WHAT THE TASK REQUIRES
Reproduce the entries. Each one must match the original exactly.

STORED DATA
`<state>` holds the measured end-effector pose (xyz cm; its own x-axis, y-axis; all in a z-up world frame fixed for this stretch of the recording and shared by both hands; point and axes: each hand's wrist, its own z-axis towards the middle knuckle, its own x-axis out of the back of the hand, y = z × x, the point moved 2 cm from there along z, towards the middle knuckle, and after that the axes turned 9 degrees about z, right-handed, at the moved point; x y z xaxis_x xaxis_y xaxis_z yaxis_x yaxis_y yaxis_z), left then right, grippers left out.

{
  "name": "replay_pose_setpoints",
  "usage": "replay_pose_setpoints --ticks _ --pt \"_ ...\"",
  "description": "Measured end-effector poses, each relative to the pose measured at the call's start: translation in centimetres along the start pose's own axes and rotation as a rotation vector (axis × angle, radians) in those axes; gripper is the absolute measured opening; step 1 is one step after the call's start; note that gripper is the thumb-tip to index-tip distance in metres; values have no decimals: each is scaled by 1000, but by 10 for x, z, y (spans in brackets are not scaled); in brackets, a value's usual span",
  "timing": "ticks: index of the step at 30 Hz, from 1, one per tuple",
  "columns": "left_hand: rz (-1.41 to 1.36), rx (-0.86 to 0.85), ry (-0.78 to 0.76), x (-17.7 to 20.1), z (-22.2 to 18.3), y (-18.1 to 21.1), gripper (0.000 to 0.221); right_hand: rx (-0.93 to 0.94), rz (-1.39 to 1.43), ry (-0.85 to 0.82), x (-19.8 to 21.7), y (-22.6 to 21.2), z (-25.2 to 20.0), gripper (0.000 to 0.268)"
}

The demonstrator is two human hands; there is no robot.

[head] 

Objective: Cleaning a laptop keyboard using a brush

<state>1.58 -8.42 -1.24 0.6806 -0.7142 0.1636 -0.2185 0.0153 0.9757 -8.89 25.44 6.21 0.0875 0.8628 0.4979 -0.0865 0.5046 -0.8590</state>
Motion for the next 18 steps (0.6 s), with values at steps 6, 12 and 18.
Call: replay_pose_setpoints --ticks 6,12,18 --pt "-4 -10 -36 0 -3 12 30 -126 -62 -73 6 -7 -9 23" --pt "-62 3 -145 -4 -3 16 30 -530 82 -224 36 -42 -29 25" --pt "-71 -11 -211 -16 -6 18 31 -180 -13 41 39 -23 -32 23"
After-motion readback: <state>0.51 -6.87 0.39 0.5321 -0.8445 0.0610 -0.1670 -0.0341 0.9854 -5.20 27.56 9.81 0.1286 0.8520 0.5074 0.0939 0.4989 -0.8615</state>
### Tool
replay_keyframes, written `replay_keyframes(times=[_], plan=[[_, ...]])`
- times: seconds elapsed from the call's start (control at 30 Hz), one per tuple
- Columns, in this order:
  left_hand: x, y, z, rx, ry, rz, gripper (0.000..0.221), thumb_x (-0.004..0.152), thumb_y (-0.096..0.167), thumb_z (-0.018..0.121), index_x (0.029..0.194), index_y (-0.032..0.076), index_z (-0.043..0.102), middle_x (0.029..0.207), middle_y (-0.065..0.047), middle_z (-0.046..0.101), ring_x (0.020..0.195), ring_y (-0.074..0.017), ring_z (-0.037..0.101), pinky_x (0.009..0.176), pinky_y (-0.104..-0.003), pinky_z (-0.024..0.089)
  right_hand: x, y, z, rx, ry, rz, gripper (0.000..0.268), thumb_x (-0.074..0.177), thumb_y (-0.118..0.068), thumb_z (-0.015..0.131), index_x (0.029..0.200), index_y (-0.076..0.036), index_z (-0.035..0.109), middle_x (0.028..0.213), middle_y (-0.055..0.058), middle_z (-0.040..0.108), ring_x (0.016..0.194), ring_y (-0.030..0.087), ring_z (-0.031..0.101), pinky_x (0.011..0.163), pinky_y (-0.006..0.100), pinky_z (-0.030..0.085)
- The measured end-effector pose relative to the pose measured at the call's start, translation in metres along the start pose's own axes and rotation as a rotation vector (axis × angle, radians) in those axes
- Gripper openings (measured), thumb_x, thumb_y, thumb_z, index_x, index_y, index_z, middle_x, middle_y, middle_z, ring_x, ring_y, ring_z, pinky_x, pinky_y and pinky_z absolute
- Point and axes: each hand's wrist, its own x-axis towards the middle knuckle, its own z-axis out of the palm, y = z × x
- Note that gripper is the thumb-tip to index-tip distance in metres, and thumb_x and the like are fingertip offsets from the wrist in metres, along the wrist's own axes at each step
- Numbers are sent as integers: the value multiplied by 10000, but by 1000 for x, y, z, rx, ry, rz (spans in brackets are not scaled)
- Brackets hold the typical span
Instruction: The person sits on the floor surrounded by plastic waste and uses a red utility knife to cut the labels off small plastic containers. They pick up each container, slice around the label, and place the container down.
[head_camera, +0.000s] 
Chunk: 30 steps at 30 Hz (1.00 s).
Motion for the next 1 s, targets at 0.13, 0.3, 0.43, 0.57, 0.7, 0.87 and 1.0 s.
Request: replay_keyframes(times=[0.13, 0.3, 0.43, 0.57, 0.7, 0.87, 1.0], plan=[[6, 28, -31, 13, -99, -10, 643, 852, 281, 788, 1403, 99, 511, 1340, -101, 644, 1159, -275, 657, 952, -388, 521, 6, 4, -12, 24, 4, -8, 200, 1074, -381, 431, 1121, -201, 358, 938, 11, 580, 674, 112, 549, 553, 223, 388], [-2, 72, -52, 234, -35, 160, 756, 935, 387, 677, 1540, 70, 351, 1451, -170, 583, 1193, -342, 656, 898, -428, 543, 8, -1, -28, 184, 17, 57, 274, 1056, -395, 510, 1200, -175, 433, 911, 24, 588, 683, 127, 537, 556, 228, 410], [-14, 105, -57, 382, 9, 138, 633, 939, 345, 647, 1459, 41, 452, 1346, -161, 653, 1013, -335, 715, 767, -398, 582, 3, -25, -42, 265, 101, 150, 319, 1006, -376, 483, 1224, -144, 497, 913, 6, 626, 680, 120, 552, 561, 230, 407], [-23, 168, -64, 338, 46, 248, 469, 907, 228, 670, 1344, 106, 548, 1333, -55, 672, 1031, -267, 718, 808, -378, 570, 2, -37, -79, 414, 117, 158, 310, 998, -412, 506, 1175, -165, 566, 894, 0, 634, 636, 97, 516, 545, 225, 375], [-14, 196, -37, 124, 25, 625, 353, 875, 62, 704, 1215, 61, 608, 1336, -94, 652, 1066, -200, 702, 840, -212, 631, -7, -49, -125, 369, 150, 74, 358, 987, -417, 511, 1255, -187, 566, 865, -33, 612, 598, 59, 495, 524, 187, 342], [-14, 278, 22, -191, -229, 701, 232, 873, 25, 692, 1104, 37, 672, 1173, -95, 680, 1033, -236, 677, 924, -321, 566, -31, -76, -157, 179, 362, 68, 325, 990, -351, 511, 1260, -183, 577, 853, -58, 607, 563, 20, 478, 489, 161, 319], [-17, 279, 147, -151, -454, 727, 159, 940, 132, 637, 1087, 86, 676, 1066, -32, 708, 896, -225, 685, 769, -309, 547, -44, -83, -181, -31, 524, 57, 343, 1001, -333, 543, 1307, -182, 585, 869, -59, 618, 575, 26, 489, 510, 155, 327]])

THE ANSWER
`<state>` holds the measured end-effector pose (xyz cm; its own x-axis, y-axis; all in a z-up world frame fixed for this stretch of the recording and shared by both hands; point and axes: each hand's wrist, its own z-axis towards the middle knuckle, its own x-axis out of the back of the hand, y = z × x, the point moved 2 cm from there along z, towards the middle knuckle, and after that the axes turned 9 degrees about z, right-handed, at the moved point; x y z xaxis_x xaxis_y xaxis_z yaxis_x yaxis_y yaxis_z), left then right, grippers left out.

{
  "name": "replay_pose_setpoints",
  "usage": "replay_pose_setpoints --ticks _ --pt \"_ ...\"",
  "description": "Measured end-effector poses, each relative to the pose measured at the call's start: translation in centimetres along the start pose's own axes and rotation as a rotation vector (axis × angle, radians) in those axes; gripper is the absolute measured opening; step 1 is one step after the call's start; note that gripper is the thumb-tip to index-tip distance in metres; values have no decimals: each is scaled by 1000, but by 10 for x, z, y (spans in brackets are not scaled); in brackets, a value's usual span",
  "timing": "ticks: index of the step at 30 Hz, from 1, one per tuple",
  "columns": "left_hand: rz (-1.41 to 1.36), rx (-0.86 to 0.85), ry (-0.78 to 0.76), x (-17.7 to 20.1), z (-22.2 to 18.3), y (-18.1 to 21.1), gripper (0.000 to 0.221); right_hand: rx (-0.93 to 0.94), rz (-1.39 to 1.43), ry (-0.85 to 0.82), x (-19.8 to 21.7), y (-22.6 to 21.2), z (-25.2 to 20.0), gripper (0.000 to 0.268)"
}

The demonstrator is two human hands; there is no robot.

[head] 

Objective: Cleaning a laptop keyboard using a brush

<state>1.58 -8.42 -1.24 0.6806 -0.7142 0.1636 -0.2185 0.0153 0.9757 -8.89 25.44 6.21 0.0875 0.8628 0.4979 -0.0865 0.5046 -0.8590</state>
Motion for the next 18 steps (0.6 s), with values at steps 6, 12 and 18.
Call: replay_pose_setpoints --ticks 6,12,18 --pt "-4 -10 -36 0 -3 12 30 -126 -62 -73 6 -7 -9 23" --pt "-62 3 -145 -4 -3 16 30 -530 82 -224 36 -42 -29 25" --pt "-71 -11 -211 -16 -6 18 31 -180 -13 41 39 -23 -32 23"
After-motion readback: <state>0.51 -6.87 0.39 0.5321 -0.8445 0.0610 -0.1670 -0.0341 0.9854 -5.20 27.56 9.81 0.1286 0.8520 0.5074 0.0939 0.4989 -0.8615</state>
### Tool
replay_keyframes, written `replay_keyframes(times=[_], plan=[[_, ...]])`
- times: seconds elapsed from the call's start (control at 30 Hz), one per tuple
- Columns, in this order:
  left_hand: x, y, z, rx, ry, rz, gripper (0.000..0.221), thumb_x (-0.004..0.152), thumb_y (-0.096..0.167), thumb_z (-0.018..0.121), index_x (0.029..0.194), index_y (-0.032..0.076), index_z (-0.043..0.102), middle_x (0.029..0.207), middle_y (-0.065..0.047), middle_z (-0.046..0.101), ring_x (0.020..0.195), ring_y (-0.074..0.017), ring_z (-0.037..0.101), pinky_x (0.009..0.176), pinky_y (-0.104..-0.003), pinky_z (-0.024..0.089)
  right_hand: x, y, z, rx, ry, rz, gripper (0.000..0.268), thumb_x (-0.074..0.177), thumb_y (-0.118..0.068), thumb_z (-0.015..0.131), index_x (0.029..0.200), index_y (-0.076..0.036), index_z (-0.035..0.109), middle_x (0.028..0.213), middle_y (-0.055..0.058), middle_z (-0.040..0.108), ring_x (0.016..0.194), ring_y (-0.030..0.087), ring_z (-0.031..0.101), pinky_x (0.011..0.163), pinky_y (-0.006..0.100), pinky_z (-0.030..0.085)
- The measured end-effector pose relative to the pose measured at the call's start, translation in metres along the start pose's own axes and rotation as a rotation vector (axis × angle, radians) in those axes
- Gripper openings (measured), thumb_x, thumb_y, thumb_z, index_x, index_y, index_z, middle_x, middle_y, middle_z, ring_x, ring_y, ring_z, pinky_x, pinky_y and pinky_z absolute
- Point and axes: each hand's wrist, its own x-axis towards the middle knuckle, its own z-axis out of the palm, y = z × x
- Note that gripper is the thumb-tip to index-tip distance in metres, and thumb_x and the like are fingertip offsets from the wrist in metres, along the wrist's own axes at each step
- Numbers are sent as integers: the value multiplied by 10000, but by 1000 for x, y, z, rx, ry, rz (spans in brackets are not scaled)
- Brackets hold the typical span
Instruction: The person sits on the floor surrounded by plastic waste and uses a red utility knife to cut the labels off small plastic containers. They pick up each container, slice around the label, and place the container down.
[head_camera, +0.000s] 
Chunk: 30 steps at 30 Hz (1.00 s).
Motion for the next 1 s, targets at 0.13, 0.3, 0.43, 0.57, 0.7, 0.87 and 1.0 s.
Request: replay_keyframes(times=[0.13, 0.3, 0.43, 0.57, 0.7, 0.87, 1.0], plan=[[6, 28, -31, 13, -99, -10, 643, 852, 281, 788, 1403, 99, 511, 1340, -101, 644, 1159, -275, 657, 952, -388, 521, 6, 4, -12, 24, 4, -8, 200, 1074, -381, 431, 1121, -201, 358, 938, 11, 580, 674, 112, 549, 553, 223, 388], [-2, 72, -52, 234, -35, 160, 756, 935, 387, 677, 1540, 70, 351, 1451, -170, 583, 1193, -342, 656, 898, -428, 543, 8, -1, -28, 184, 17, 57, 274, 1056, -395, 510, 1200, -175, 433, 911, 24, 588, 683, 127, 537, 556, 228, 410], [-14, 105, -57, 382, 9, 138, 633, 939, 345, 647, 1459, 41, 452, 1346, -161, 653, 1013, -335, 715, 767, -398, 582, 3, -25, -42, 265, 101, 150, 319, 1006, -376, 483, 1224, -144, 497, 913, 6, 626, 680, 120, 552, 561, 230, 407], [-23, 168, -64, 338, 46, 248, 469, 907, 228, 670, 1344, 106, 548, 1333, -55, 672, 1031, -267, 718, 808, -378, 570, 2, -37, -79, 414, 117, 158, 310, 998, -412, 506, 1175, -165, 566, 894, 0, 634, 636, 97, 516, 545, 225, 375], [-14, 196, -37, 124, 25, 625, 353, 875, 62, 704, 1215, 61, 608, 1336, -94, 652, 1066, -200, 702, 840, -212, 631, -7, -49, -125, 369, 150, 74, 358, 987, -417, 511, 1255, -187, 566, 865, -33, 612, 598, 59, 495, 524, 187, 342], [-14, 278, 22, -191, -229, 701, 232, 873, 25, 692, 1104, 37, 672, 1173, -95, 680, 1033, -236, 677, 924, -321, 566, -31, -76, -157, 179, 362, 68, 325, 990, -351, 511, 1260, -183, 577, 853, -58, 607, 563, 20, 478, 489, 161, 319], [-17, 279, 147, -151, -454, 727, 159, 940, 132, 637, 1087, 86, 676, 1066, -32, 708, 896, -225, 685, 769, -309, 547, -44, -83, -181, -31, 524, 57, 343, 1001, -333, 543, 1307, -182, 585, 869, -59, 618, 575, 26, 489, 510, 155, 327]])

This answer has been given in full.